On some afternoons, Emily works in one of the Players’ four “shops” – costumes, electrics, set-building, or props. From 5 to 5:30 she joins the other Second Company members in doing janitorial chores: cleaning the theatre, the lobby, the cabins where they stay. After a dinner break, some head backstage to crew for the evening’s play while others head for “front-of-house” duties – attending the parking lot, ushering, greeting patrons, selling tickets, or working in the concession stand.

When the play is over, typically between 10 and 11 p.m., the Second Company members grab some shut-eye so they’ll be ready for work again at 9 the next morning.

The Peterborough Players’ professional company stages seven shows each summer, with each running nightly for two weeks. Second Company members get one day off, a Monday, every other week. The crazy schedule, says Emily, is part of the fun.

“I love it all, really,” she says. “I get to do so many different things.” That includes occasionally subbing for the Players’ house manager – a job that involves flashing the lights to indicate the show’s about to start (or restart after intermission), cueing the stage manager that the audience is seated and the curtain can go up, troubleshooting in cases when an audience member is injured or ill or the concession booth runs out of items, and generally handling any front-of-house emergencies that come up.

A resident of Hampstead, New Hampshire, Emily grew up in a community theatre family. Her mom was one of the founders of a local troupe, the Menagerie Theatre, and her parents met in the group. “I was kind of born into it,” she says. At six or seven, she went along with her father to an audition and got hooked. She had her first walk-on part at nine or ten, when she was among a group of kids who “literally walked on and then walked off” the stage during one scene in Flowers for Algernon.

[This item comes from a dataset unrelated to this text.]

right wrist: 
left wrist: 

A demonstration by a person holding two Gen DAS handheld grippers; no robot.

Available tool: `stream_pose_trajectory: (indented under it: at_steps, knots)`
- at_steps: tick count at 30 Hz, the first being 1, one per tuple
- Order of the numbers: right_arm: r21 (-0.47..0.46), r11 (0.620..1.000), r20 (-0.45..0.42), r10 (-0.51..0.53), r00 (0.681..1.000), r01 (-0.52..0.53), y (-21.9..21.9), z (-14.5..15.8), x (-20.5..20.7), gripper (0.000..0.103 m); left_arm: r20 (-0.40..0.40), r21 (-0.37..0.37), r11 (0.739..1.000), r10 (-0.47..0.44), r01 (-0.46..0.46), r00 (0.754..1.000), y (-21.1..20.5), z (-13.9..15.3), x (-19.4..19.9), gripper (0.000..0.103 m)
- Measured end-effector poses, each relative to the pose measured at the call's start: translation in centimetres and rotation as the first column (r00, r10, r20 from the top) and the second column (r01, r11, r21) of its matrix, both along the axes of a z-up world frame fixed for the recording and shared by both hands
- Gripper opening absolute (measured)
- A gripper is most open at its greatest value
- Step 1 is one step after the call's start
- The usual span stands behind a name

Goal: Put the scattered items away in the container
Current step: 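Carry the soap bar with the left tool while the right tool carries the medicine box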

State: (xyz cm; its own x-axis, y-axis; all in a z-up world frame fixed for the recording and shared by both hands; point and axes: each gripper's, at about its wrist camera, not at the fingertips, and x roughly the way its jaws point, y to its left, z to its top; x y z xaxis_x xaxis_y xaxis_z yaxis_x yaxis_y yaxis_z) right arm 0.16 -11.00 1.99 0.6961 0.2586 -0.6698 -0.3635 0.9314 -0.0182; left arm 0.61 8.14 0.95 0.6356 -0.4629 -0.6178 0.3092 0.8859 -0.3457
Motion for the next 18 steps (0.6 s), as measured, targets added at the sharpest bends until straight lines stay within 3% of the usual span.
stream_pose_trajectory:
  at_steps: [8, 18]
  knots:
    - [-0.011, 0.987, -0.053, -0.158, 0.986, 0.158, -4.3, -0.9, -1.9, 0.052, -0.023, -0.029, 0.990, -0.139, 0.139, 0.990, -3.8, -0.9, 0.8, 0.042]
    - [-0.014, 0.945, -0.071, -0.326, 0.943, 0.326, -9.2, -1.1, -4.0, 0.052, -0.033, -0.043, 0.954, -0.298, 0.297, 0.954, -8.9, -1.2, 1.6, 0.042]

As a junior in high school, she landed a major role with the Windham Actors Guild, playing Olive in The 25th Annual Putnam County Spelling Bee, a musical comedy in which middle-school contestants are typically portrayed by adult actors. “It was really fun,” she remembers.

She’d been studying video production in high school, so when she arrived at Keene State she began as a film major. As soon as she got involved in theatre at the College, though, she knew that was where she belonged. She switched to the Theatre & Dance Department, majoring in theatre with a dual specialization in technical theatre and acting. Since then, she’s been active on and off stage with Keene State productions. As a first-year student, she was assistant stage manager for the play Euridice and the Dance Department’s Evening of Dance recital. Her sophomore year, she was stage manager for Company and for Evening of Dance. Junior year, she got back on stage, acting in The Butterfly’s Evil Spell and A Dream Play – in addition to taking on stage-manager duties again for Evening of Dance.

“One thing I like about the Theatre Department at Keene State is that it’s aimed at making sure that everyone, no matter your specialization, does everything. You have to do tech stuff. You have to do dance things. You have to take an acting class,” Emily adds. “And within the tech program, you learn everything – design for costuming and scenic work and lighting, stage management, crew positions, being a master electrician. It’s really useful having all of that knowledge, and it helps with hireability, too.”

Next spring, Emily plans to apply for work in the theatre world post-graduation. She’d like to settle in New York City eventually, at least for a while, and focus on nonprofit theatre – like the Peterborough Players. She’ll be back on campus in a few weeks to begin her senior year. In the meantime, she’ll be working 14-hour days at the Players, learning the ropes of summer stock and loving every minute of it.